Eve shook herself and went back into the tactfully dim lighting of the main premises. She realized with a sinking heart that Mr. Bradshaw was preparing to be chatty.
“She’ll be much missed,” he said, as if he had just thought it up.
“I shall certainly miss her,” Eve said, trying to be conversational, “even though we lived a fair way apart with me in Wolverhampton and her here in Crossley. We always talked to each other every week, twice a week if anything noteworthy had occurred. And we wrote quite often, particularly if it was something that was difficult to put into words.”

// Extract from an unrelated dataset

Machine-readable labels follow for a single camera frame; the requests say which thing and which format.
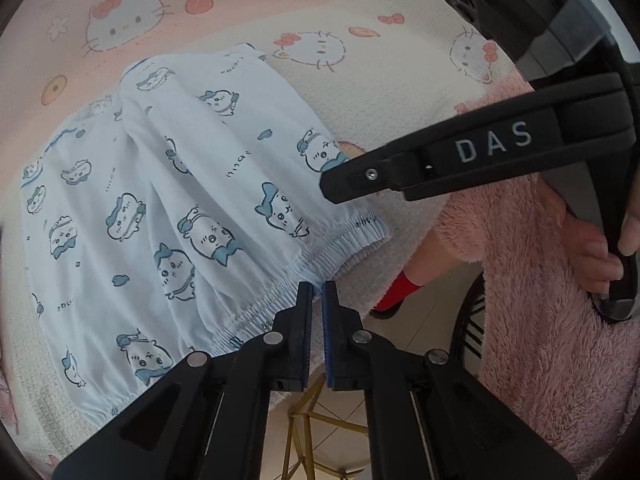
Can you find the red sock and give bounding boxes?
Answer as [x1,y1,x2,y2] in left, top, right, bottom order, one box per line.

“I remember very well when Mrs. McNabb first came to Crossley,” said Mr. Bradshaw, perching himself on an empty coffin with a price tag on its lid. “I was within an ace of taking Betty, that’s my eldest, out of the primary school and sending her to a private one. Then someone told me that he’d met the new teacher who was said to be going places, and who seemed enormously competent—knew what she wanted and how she wanted to achieve it. After I’d talked to your mother for a few minutes at a parents’ evening, I decided to give the school a go for another year. I never regretted it, and there’s a lot of parents about that time who did like me and would say the same.”
“I’m so glad,” said Eve, wondering when she could legitimately plead busyness and end the conversation. “I think she found being deputy rather difficult. She liked—not being in charge exactly—“
“No, no.”
“—but being able to take a lead, take people along with her. She even liked the maneuvering that convinced people they were part of the decision-making process. And she liked the compromises that had to be made, because she didn’t want the reputation of being a one-woman band.”
Copyright © 2008 by Robert Barnard. Reprinted by permission of Simon and Schuster Inc.
Reviews
“Unexpected solutions and a clever closing switch make this assured suspense yarn a satisfying read”—Publishers Weekly
Author's Biography
Robert Barnard’s most recent novel is Dying Flames. Winner of the prestigious Cartier Diamond Dagger and Nero Wolfe awards, as well as the Anthony, Agatha, and Macavity awards, the eight-time Edgar nominee is a member of Britain’s distinguished Detection Club. He and his wife, Louise, live in Leeds, England.